O regime de ocupação desenvolveu uma ampla gama de ferramentas para vigiar, controlar, humilhar, excluir, desapropriar, empobrecer e acabar com a vida dos palestinos.
Em Ramallah, a nossa delegação se reuniu com uma série de organizações de direitos humanos que recentemente foram apontadas como grupos "terroristas", o que impediu os bancos de prestarem serviços a elas e a seus funcionários.
Em incursões frequentes às casas palestinas, líderes do movimento e civis são assassinados pelas forças de segurança israelenses com absoluta impunidade em. Desde o início deste ano, mais de 150 palestinos foram assassinados pelas forças de ocupação, dentre eles mais de 20 crianças, e o regime israelense subsequentemente tem demolido as casas de diversos líderes assassinados ou presos. Somente em maio, as forças do regime israelense mataram 36 palestinos em um ataque à Faixa de Gaza que durou quatro dias. E a violência continua aumentando.
Em Silwan, Jerusalém, cerca de metade de todas as casas estão sujeitas a demolição. As famílias têm a possibilidade de conservá-las se pagarem um resgate para que permaneçam de pé. No entanto, mesmo depois do pagamento as escavadeiras continuam chegando. Em seguida, a família despejada recebe uma conta e deve pagar pelos soldados e cães que a expulsaram de sua casa e as máquinas que a demoliram.
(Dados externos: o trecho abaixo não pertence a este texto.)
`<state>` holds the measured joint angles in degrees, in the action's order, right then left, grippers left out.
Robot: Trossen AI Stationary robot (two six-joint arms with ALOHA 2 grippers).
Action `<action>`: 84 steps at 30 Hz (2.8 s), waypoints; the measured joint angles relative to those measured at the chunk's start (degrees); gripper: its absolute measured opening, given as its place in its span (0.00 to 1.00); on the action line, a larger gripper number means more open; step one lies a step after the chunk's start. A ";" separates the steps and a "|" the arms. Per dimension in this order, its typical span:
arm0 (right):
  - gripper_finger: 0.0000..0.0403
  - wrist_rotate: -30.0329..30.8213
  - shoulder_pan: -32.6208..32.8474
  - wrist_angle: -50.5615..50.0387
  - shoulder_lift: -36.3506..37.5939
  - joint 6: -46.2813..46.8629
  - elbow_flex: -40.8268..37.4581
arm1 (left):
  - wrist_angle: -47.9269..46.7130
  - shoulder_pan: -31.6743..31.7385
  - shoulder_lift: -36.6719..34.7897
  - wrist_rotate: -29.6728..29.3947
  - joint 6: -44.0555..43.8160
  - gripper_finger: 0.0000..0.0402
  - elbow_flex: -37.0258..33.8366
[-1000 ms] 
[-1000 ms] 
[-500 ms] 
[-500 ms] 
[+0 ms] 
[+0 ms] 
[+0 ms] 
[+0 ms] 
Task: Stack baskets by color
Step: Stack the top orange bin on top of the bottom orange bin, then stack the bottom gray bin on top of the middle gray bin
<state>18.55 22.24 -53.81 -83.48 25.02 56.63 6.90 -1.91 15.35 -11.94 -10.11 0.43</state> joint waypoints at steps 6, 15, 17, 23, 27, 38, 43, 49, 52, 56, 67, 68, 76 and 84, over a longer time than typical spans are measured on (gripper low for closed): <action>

Em Belém, os moradores do campo de refugiados de Aida estão sujeitos a humilhações rotineiras nas mãos das autoridades de ocupação. A cada poucos meses, caminhões militares israelenses borrifam excrementos na vizinhança, e apontam suas mangueiras para as janelas abertas. Às vezes os soldados quebram as paredes das casas com explosivos, traumatizando as crianças no processo. Quando a nossa delegação chegou, as famílias foram atacadas com gás lacrimogêneo enquanto prestavam homenagem aos parentes falecidos no cemitério da comunidade. Quando visitamos o mesmo cemitério mais tarde naquela noite, fomos ameaçados com armas de fogo.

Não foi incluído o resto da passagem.